O lítio continua sendo um dos tratamentos mais utilizados para o transtorno bipolar devido às sólidas evidências científicas que comprovam sua eficácia no controle dos sintomas e na prevenção de recaídas. Estudos, incluindo uma revisão publicada na revista científica The Lancet, indicam que ele está entre as opções mais eficazes para a manutenção do tratamento, com efeitos percebidos já nas primeiras semanas, especialmente em casos de mania aguda. Além disso, o lítio contribui para reduzir internações hospitalares, prevenir novos episódios depressivos e diminuir o risco de suicídio, benefício amplamente documentado na literatura científica, incluindo uma revisão sistemática publicada pelo British Medical Journal.

Tratamento vai além dos momentos de crise

Uma das características mais importantes do lítio é sua atuação contínua na prevenção de novos episódios da doença. O transtorno bipolar apresenta natureza recorrente e, sem tratamento adequado, o risco de novas crises aumenta significativamente.

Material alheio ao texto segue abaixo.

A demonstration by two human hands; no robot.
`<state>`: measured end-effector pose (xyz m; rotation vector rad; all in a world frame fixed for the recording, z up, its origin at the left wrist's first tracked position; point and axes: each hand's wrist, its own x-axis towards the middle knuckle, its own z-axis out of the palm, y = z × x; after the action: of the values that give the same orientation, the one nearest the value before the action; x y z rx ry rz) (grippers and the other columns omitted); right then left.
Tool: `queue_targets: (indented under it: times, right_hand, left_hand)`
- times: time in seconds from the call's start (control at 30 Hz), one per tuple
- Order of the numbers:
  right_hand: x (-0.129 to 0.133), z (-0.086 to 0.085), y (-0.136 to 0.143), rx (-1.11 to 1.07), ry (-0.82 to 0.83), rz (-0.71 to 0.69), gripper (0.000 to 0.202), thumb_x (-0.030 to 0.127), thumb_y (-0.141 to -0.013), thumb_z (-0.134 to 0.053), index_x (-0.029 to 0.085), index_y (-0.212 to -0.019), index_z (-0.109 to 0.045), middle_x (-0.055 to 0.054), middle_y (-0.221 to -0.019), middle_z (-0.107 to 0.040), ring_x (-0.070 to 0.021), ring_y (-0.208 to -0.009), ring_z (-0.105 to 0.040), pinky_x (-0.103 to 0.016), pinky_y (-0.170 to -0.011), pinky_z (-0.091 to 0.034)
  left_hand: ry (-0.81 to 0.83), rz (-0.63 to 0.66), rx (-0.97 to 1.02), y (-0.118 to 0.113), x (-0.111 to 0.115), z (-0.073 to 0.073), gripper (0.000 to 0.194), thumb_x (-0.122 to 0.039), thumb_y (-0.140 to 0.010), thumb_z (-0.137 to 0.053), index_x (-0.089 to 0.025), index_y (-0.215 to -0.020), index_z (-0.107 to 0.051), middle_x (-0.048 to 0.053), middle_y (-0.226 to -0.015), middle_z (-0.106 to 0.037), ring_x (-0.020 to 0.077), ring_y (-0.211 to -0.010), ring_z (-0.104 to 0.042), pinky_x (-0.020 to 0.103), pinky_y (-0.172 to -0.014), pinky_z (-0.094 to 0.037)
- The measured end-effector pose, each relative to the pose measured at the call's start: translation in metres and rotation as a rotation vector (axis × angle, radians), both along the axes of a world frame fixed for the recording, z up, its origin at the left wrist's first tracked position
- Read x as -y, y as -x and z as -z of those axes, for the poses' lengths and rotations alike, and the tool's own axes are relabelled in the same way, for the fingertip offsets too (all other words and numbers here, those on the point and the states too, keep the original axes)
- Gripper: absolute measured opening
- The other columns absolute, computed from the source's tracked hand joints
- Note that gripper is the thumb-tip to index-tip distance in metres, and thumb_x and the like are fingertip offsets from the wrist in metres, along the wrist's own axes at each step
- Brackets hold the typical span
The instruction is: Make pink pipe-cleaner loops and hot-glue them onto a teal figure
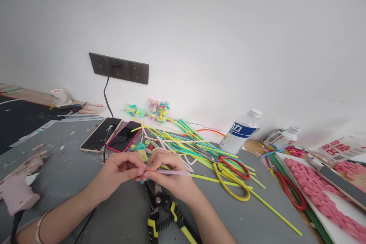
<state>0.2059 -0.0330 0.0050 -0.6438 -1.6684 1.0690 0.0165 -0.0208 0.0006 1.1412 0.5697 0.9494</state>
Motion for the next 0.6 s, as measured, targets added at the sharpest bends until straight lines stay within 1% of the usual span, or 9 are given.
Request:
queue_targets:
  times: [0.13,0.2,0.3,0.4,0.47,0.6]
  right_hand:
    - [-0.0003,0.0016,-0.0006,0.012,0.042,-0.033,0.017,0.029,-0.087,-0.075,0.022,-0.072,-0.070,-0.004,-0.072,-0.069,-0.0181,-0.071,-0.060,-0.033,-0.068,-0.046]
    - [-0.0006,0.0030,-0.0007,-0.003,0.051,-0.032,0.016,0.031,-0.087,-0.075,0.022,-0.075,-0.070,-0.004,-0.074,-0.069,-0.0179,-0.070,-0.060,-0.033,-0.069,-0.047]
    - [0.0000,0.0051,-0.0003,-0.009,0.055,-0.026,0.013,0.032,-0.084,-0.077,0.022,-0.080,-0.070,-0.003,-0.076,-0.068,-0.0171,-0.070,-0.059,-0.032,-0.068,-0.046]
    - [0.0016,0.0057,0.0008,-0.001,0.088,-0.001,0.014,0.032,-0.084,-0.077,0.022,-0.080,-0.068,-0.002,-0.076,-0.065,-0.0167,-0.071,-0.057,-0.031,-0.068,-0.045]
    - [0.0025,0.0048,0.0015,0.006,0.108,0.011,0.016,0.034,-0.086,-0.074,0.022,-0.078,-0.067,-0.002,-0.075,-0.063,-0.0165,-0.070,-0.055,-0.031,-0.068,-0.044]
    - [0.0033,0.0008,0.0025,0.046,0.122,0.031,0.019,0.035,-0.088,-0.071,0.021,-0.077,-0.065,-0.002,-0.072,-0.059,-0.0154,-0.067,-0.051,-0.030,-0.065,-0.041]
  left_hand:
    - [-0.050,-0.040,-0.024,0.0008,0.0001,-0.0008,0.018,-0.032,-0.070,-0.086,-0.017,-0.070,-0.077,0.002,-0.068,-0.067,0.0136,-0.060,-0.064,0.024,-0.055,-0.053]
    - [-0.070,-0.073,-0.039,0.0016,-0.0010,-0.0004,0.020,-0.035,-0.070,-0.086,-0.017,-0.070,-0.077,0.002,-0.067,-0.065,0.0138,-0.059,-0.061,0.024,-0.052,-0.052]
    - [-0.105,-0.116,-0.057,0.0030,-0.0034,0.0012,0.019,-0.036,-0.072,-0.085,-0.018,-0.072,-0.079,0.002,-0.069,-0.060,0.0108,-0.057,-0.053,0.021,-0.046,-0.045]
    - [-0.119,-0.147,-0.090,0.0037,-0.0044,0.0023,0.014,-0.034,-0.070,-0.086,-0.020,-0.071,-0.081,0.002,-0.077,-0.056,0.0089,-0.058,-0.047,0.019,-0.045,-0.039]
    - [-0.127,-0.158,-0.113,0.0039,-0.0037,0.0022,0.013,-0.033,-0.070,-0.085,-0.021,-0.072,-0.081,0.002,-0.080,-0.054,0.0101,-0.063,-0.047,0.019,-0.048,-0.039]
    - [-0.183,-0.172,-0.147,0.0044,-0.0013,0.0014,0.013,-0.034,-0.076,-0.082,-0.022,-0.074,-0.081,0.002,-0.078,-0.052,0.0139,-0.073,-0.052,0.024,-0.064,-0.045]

Por esse motivo, a continuidade do tratamento é considerada fundamental mesmo nos períodos em que o paciente não apresenta sintomas. Estudos apontam que a taxa de recaída entre pessoas que não utilizam lítio pode ser até 20 vezes maior do que entre aquelas que seguem o tratamento regularmente. Mudanças na medicação ou interrupções devem ocorrer apenas com orientação médica.

Monitoramento é essencial para a segurança

O lítio é um medicamento eficaz, mas requer monitoramento rigoroso devido à sua estreita faixa terapêutica. Pacientes precisam realizar exames regulares para controlar os níveis da substância e acompanhar as funções renal e tireoidiana. Fatores como desidratação, doenças e interações medicamentosas podem aumentar o risco de intoxicação. Os primeiros sinais incluem tremores, fraqueza, náuseas, diarreia e dificuldades de concentração e equilíbrio; casos mais graves podem causar vômitos, confusão mental, letargia e fala arrastada, exigindo atendimento médico imediato.

Informação ajuda a reduzir preconceitos

Apesar de sua eficácia comprovada ao longo de décadas, o lítio ainda é alvo de mitos, como a crença de que é um medicamento ultrapassado, causa necessariamente efeitos graves ou é indicado apenas para casos psiquiátricos muito severos. Especialistas destacam que essas ideias equivocadas podem dificultar a busca por tratamento e aumentar o estigma dos transtornos mentais. Quando prescrito de forma individualizada e acompanhado por monitoramento adequado, o lítio continua sendo uma das opções mais eficazes para prevenir crises e melhorar a qualidade de vida de pessoas com transtorno bipolar.